In addition to identifying and monitoring these hot spot areas, it may be worth reviewing whether current Environment Agency flood appraisal practices could better incorporate such concerns.

 

Conclusion

This analysis does not cover other problems with flood insurance, namely: the fact that despite the existence of Flood Re some people who should be eligible still find it a challenge to obtain insurance [xviii]; low insurance uptake amongst renters [xix]; lack of business insurance cover already starting to have localised economic impacts [xx]; and, householders being unwittingly caught out by cheap household insurance with no flood component [xxi]. Instead, it focusses on a specific part of the problem.

Box 1. Summary of main findings

  • There are at least 70,000 residential properties that have been built in Flood Zone 3 in England since 1st January 2009 which are at risk of becoming uninsurable, because they are ineligible for flood insurance via Flood Re.
  • A majority of these 70,000 at-risk properties are in Greater London. Other notable clusters include Hull and Somerset.
  • 20,000 of the 70,000 at-risk properties are in areas without flood defences. Lincolnshire, containing Boston, South Holland and East Lindsey local authority districts, stands out as the county with the greatest concentrations of undefended at-risk properties.
  • About £31 billion worth of at-risk properties have been built after 2008, although a substantial proportion of this is protected by the Thames Barrier. About £5 billion worth is undefended. Hundreds of millions have been spent building at-risk properties in Lincolnshire, Somerset and Yorkshire.
  • There are around 3,000 properties that are greatly at risk, since they are not covered by Flood Re and are located in areas where at least half of all residential properties have a 1-in-30 or higher annual chance of flooding, irrespective of defences.

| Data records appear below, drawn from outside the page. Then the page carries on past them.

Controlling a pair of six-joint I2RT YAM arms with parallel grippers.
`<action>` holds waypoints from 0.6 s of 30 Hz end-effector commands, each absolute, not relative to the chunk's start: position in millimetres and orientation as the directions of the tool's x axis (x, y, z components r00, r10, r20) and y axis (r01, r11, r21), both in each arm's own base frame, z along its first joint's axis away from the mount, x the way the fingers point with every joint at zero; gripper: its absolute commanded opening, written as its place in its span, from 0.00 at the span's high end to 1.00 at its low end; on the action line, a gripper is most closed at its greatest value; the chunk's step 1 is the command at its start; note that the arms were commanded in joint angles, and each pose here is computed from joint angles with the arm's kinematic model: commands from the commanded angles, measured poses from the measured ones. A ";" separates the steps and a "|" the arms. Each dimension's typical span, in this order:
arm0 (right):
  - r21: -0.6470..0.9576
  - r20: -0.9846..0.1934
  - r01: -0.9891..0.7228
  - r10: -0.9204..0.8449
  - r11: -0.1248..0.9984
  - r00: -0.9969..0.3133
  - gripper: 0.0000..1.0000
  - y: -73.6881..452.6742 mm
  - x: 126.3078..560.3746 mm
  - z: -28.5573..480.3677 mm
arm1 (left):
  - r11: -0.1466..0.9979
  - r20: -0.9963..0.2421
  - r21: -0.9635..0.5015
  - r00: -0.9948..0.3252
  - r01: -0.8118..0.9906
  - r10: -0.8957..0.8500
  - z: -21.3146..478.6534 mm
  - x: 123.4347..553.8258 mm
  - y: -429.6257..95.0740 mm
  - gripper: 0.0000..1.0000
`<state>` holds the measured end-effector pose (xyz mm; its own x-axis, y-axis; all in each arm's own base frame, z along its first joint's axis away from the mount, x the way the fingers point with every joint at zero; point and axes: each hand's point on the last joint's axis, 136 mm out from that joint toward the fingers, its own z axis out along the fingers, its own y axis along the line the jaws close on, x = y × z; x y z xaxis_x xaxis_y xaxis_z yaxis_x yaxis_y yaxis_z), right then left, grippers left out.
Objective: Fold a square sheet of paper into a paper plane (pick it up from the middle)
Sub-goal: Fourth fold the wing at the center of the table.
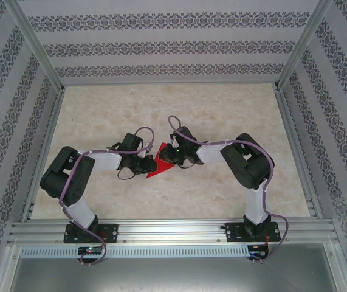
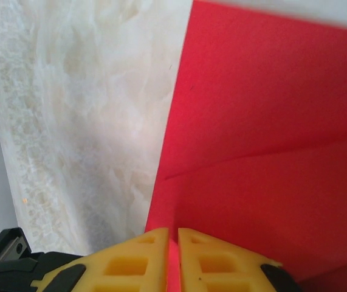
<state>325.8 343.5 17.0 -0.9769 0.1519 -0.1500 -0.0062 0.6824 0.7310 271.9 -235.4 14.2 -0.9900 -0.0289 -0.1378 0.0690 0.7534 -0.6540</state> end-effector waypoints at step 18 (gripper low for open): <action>0.552 -0.179 0.170 0.316 0.816 -0.932 0.85 252.5 386.1 -15.7 | 0.893 0.030 -0.449 -0.999 -0.029 -0.017 -43.5 221.0 -188.6 1.00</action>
<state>369.6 296.6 15.4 -0.9597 0.2432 -0.1410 0.0842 0.7272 0.6813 271.8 -235.4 14.3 -0.9879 -0.0169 -0.1541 0.0891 0.7517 -0.6535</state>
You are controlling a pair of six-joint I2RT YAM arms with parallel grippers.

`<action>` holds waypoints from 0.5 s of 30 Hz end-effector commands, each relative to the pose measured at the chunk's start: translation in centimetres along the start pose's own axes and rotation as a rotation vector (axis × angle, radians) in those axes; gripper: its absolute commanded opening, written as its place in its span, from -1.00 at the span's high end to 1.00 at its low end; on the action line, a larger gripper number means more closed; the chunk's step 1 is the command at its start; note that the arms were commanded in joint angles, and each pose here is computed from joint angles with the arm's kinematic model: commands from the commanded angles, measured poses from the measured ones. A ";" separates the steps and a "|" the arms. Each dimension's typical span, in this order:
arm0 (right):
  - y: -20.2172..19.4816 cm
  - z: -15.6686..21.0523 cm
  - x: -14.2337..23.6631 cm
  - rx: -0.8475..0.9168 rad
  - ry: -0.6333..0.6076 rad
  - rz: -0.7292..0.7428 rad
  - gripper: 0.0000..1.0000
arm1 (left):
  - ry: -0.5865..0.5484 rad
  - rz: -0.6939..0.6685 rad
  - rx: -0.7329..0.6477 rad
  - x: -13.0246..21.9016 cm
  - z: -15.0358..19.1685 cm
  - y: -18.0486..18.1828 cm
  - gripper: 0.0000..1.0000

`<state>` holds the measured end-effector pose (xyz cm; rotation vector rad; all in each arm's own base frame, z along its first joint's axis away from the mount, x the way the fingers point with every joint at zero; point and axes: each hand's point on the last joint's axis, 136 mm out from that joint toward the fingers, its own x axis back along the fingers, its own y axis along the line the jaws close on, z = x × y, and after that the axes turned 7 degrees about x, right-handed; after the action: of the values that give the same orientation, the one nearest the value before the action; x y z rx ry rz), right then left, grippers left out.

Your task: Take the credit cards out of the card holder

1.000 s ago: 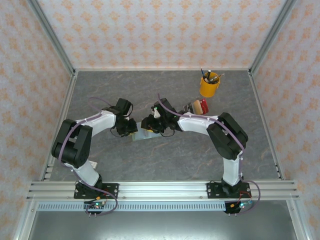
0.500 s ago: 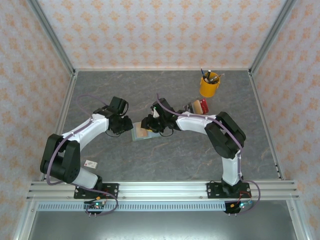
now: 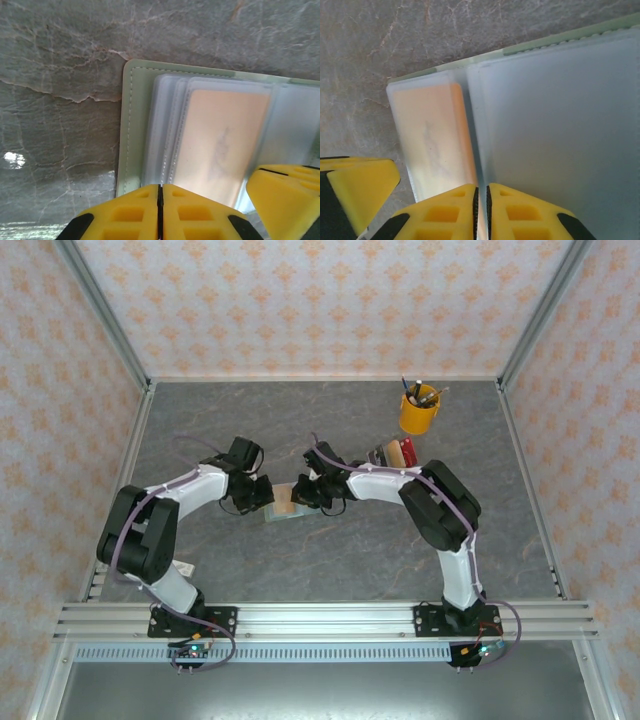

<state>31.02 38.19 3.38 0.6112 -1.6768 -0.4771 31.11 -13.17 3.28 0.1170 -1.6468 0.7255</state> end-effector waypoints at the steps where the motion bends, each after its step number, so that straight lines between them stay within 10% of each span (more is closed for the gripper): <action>1: -0.1 -1.3 0.2 0.004 -0.033 0.022 0.75 | -0.005 0.007 0.003 -0.3 -0.5 -0.7 0.85; 15: 0.5 -0.7 -0.8 0.019 0.011 -0.039 0.67 | 0.014 -0.149 0.025 -2.0 0.2 3.1 0.88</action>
<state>31.53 38.30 3.04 0.6156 -1.6669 -0.4870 31.07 -12.95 2.18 0.1447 -1.6265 0.7067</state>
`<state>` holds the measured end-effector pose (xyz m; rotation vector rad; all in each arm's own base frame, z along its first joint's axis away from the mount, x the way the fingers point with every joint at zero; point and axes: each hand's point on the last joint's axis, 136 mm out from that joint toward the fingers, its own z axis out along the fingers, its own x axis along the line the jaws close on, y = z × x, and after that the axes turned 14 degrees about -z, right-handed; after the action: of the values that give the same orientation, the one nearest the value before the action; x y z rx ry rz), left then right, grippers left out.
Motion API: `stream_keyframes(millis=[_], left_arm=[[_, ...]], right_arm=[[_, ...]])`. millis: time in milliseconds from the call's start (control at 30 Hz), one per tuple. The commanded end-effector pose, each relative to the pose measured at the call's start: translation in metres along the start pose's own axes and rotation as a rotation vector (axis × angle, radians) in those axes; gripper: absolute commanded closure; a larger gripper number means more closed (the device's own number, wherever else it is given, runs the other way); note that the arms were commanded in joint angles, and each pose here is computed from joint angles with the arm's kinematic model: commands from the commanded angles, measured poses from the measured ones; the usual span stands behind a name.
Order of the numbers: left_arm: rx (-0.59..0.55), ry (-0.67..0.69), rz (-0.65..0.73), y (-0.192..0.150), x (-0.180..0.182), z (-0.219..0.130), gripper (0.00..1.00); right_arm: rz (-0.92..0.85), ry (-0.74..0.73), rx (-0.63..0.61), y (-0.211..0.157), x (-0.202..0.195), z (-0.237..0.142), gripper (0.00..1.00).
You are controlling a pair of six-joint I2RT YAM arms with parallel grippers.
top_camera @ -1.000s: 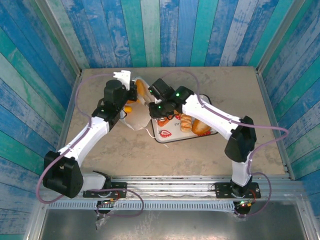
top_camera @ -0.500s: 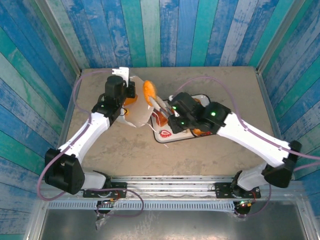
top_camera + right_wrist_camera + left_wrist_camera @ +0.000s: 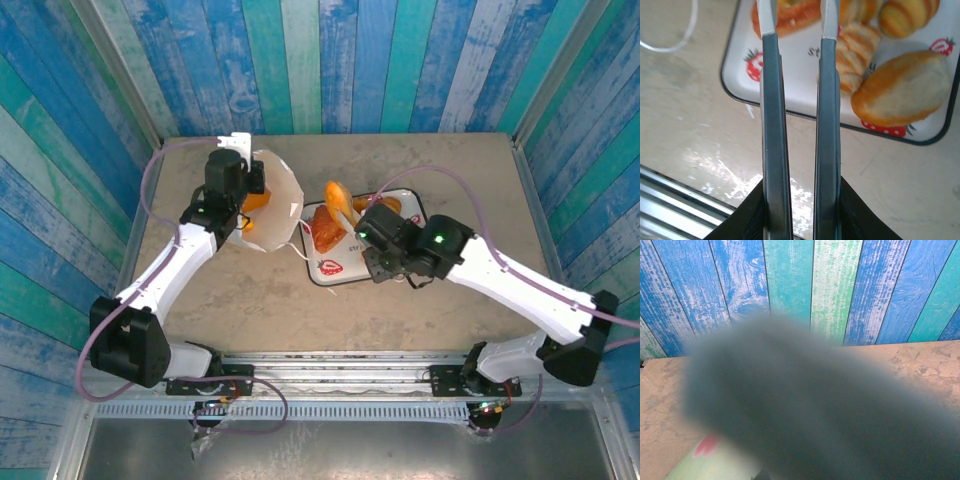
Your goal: Take the fake bread out of the paper bag
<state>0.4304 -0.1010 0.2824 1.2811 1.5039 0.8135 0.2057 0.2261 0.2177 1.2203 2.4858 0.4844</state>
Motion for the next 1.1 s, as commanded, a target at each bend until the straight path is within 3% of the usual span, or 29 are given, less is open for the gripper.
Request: stream_keyframes(millis=[0,367,1067], left_arm=[[-0.024,-0.011,-0.016,0.009,-0.001,-0.007,1.0],[-0.031,-0.02,-0.022,0.007,0.0,-0.007,1.0],[-0.032,-0.032,-0.019,0.002,0.0,-0.008,1.0]], right_arm=[[-0.012,-0.087,0.084,-0.015,-0.004,0.012,0.87],[-0.038,-0.142,0.278,-0.048,0.019,0.031,0.84],[-0.107,-0.262,0.448,-0.057,0.028,0.052,0.77]])
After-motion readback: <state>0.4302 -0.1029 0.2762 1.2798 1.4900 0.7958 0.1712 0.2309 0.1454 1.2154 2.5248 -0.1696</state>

We are making choices about who bears the cost of climate change, whether they’re explicit and deliberate or not. Even well-resourced companies and institutions are struggling to understand climate risk; so of course we shouldn’t expect ordinary members of the public to navigate it unaided. As a society we mustn’t sleepwalk into loading the costs of climate change onto those least able to bear them — in some cases, people who can’t cope with the loss of a fridge full of food, let alone afford to refurbish a property [xxii].

If a political decision has been made not to cross-subsidise the flood insurance of people in newer houses, but housing pressure means they are exposed to foreseeable climate impacts, then at the very minimum the Government should step in to ensure they are informed of this risk. Many of the people seeing their communities deal with the impacts of flooding would view the current onus on individual responsibility as a bit heartless.

Box 2. Summary of main policy recommendations

The new Secretary of State for the Environment should continue with the Flood Insurance Review and, as part of it, consider a reset for the cut-off point for Flood Re eligibility

Introduce new mandatory Flood Performance Certificates (FPCs) for all homes being sold with information on property-level resilience, Flood Re eligibility, government advice on reacting to flooding, information on flood defences, and the impact of climate change on future flooding risk.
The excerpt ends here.